**Work required**
Copy out each line of the data holding "link".

**Recorded data**
- Opening Delimiter -
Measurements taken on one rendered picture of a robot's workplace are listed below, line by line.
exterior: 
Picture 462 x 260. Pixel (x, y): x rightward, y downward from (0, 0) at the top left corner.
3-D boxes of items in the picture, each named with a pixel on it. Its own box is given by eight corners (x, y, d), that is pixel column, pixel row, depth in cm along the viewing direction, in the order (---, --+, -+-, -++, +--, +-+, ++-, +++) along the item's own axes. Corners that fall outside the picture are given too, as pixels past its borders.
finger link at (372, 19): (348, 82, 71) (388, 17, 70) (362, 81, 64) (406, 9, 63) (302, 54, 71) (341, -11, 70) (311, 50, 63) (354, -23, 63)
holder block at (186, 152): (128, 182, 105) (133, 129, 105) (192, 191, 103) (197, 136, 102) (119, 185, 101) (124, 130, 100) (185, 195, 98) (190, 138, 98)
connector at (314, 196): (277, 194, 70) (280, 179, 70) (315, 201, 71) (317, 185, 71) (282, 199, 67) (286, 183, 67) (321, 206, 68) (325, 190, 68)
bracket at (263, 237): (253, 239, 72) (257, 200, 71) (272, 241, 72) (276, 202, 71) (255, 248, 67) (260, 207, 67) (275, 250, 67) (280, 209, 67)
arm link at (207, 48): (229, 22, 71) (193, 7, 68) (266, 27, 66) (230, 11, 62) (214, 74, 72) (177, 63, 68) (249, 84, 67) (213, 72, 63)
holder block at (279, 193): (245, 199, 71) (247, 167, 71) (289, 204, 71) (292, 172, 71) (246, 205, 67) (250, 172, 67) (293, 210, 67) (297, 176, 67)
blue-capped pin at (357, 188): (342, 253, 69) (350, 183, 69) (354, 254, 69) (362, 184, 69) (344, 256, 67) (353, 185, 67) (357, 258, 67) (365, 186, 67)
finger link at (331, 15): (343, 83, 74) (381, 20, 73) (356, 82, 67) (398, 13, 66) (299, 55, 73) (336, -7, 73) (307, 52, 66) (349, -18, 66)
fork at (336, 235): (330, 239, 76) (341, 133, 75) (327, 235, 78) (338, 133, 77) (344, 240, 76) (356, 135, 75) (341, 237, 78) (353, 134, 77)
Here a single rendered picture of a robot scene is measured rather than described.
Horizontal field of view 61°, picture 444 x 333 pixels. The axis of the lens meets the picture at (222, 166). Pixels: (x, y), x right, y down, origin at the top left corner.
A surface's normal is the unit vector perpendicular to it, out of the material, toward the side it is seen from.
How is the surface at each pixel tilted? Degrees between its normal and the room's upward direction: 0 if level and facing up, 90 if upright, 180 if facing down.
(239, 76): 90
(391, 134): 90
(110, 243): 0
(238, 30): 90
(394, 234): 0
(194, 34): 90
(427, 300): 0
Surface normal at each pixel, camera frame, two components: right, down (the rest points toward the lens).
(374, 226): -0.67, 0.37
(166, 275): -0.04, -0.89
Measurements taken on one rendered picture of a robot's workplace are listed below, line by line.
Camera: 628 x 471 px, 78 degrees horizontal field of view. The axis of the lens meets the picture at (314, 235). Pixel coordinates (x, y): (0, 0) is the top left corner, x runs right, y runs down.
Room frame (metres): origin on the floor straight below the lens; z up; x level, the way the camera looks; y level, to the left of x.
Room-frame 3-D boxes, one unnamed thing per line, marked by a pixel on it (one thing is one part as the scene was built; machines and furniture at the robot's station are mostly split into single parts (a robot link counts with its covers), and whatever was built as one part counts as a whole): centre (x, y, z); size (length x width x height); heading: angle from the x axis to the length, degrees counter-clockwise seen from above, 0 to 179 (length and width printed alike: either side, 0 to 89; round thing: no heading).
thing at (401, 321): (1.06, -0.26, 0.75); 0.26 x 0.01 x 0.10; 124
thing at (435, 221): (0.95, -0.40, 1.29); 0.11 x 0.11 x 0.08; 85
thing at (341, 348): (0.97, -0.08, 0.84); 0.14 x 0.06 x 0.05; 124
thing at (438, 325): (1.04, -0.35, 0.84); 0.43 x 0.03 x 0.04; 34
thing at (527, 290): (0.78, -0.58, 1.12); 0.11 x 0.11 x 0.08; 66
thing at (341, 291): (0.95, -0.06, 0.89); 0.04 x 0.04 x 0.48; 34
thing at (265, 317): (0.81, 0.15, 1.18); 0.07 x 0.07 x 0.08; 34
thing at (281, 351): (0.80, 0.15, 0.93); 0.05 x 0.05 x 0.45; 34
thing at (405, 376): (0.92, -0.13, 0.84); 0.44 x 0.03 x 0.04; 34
- Closing Delimiter -
- Opening Delimiter -
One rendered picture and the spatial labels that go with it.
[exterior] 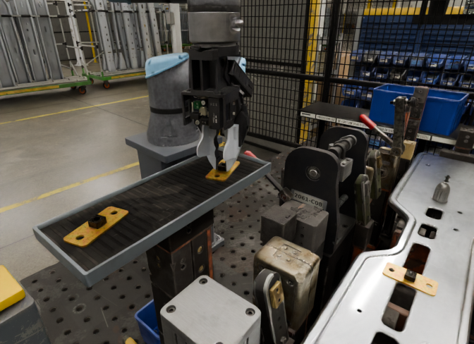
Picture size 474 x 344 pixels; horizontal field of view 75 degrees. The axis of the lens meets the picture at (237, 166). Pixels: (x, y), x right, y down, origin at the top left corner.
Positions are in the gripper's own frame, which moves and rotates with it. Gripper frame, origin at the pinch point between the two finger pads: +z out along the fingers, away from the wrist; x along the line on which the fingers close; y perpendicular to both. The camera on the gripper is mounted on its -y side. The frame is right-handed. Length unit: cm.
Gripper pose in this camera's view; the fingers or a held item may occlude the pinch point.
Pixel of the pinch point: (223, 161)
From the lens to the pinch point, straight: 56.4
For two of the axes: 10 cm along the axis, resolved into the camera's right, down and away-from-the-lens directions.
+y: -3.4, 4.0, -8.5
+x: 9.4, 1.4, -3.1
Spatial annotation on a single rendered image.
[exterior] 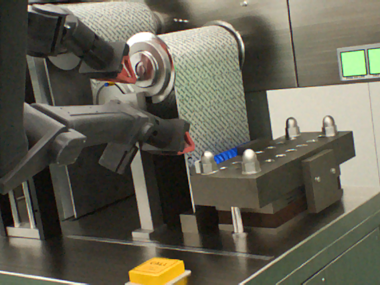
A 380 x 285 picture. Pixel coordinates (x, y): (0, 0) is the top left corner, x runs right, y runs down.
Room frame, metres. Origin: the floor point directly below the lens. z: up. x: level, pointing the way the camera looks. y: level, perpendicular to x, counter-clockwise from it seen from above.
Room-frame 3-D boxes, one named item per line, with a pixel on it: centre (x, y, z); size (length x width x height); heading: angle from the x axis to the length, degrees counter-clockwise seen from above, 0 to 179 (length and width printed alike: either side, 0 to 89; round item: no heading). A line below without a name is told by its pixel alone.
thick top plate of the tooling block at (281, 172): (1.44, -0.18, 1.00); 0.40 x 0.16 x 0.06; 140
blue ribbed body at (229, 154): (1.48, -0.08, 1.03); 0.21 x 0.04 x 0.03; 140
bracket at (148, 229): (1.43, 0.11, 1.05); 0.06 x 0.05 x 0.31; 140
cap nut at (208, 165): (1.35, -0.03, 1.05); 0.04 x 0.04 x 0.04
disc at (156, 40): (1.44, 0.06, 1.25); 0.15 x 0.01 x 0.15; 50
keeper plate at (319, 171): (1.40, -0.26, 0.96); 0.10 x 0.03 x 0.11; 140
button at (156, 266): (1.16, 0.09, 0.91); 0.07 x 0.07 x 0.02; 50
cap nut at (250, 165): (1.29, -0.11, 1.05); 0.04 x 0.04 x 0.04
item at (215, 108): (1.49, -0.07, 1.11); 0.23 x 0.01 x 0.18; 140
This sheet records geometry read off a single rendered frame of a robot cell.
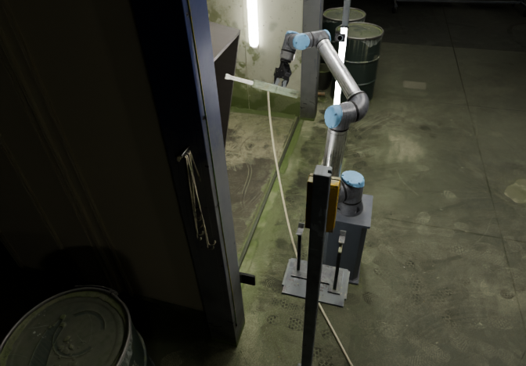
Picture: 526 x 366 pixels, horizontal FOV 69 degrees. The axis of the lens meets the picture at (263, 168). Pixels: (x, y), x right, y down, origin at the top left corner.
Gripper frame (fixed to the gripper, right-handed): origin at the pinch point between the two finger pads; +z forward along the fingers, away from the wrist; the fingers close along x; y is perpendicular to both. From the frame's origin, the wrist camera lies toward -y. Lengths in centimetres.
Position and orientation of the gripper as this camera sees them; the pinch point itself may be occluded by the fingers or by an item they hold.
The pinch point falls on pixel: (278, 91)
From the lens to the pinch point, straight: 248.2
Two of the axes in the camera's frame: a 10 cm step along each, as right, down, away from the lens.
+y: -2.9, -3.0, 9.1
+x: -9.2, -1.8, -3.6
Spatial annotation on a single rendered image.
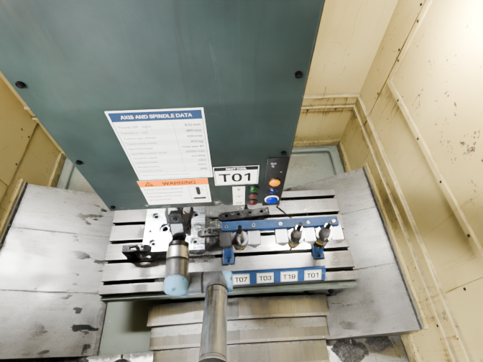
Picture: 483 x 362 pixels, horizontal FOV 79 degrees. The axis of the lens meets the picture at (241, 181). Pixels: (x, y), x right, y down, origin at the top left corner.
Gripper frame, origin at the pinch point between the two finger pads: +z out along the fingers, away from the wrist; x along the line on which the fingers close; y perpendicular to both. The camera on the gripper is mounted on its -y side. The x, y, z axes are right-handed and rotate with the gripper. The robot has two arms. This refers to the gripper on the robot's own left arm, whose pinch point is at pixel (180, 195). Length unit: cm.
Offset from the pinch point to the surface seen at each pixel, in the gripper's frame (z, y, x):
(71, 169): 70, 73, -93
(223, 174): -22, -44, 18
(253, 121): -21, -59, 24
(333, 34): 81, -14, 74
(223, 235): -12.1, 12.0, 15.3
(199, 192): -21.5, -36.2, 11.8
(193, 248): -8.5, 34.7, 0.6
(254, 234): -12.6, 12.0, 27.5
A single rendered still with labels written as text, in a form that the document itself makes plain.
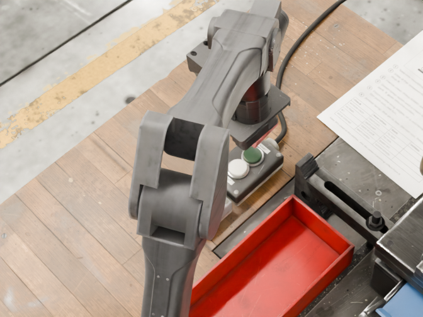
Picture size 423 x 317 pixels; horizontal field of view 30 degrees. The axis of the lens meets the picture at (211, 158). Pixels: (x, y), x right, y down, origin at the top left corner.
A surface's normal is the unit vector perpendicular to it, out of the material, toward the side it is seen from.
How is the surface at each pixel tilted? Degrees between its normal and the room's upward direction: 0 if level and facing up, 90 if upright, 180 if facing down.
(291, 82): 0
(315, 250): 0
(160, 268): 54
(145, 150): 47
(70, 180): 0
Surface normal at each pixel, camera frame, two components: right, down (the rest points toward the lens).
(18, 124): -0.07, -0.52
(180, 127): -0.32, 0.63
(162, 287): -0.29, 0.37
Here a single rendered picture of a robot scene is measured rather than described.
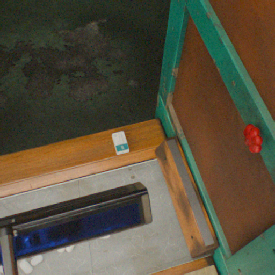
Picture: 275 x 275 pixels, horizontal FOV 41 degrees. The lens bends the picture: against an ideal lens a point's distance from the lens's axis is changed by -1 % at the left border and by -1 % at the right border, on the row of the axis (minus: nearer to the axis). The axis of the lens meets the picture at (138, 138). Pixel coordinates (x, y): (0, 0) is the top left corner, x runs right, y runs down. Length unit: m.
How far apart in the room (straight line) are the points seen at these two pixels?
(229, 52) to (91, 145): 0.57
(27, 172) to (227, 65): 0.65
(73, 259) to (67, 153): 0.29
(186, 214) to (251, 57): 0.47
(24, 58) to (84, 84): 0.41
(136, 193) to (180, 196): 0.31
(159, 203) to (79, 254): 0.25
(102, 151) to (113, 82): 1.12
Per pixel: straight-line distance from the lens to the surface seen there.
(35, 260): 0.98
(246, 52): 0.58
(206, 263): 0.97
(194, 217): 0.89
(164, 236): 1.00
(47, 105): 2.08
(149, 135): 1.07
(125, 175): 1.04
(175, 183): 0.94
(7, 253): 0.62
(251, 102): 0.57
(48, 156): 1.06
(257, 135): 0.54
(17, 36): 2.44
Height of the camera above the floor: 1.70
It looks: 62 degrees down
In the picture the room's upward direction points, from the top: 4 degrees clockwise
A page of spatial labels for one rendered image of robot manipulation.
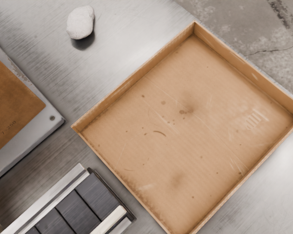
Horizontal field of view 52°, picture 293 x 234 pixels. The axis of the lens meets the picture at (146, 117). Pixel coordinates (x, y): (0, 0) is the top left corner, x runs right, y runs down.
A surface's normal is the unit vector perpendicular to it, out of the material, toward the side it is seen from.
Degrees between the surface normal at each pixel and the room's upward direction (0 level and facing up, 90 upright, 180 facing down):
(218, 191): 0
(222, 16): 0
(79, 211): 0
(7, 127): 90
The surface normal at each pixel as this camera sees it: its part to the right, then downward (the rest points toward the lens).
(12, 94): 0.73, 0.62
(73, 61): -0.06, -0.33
- Closing Delimiter -
- Opening Delimiter -
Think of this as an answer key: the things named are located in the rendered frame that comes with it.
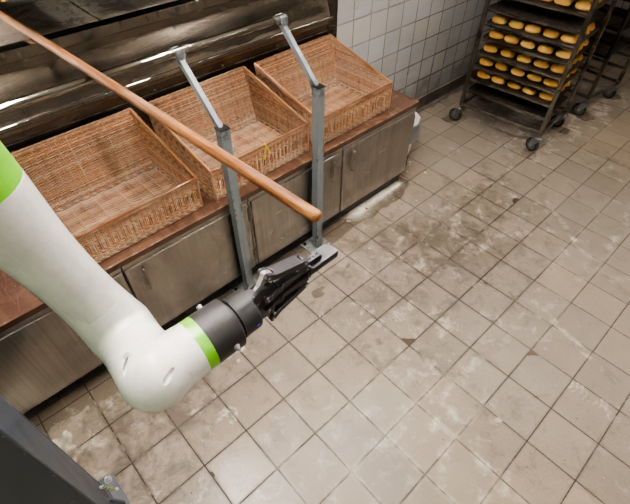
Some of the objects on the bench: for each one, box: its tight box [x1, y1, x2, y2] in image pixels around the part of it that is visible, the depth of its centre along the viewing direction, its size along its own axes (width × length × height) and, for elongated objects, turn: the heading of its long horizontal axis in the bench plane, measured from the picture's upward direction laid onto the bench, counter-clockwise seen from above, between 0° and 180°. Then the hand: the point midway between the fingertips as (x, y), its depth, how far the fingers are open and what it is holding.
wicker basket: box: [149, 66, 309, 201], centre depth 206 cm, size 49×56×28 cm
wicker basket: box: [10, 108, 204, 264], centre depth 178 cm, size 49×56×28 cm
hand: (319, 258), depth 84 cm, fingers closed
- Closing Delimiter -
**Written solution**
finger link at (372, 19): (348, 82, 71) (388, 17, 70) (362, 81, 64) (406, 9, 63) (302, 54, 71) (341, -11, 70) (311, 50, 63) (354, -23, 63)
arm link at (207, 48): (229, 22, 71) (193, 7, 68) (266, 27, 66) (230, 11, 62) (214, 74, 72) (177, 63, 68) (249, 84, 67) (213, 72, 63)
finger link at (331, 15): (343, 83, 74) (381, 20, 73) (356, 82, 67) (398, 13, 66) (299, 55, 73) (336, -7, 73) (307, 52, 66) (349, -18, 66)
Room-frame 3-D boxes, one unnamed thing per line, marked by a pixel on it (one thing is one part as the scene was built; machines and furniture at the robot's station are mostly split into single parts (a robot link counts with its covers), and whatever was built as one part counts as a whole): centre (x, y, z); size (length x width x height); heading: angle from the x axis to the length, degrees counter-clockwise seen from above, 0 to 179 (length and width printed alike: either side, 0 to 89; round thing: no heading).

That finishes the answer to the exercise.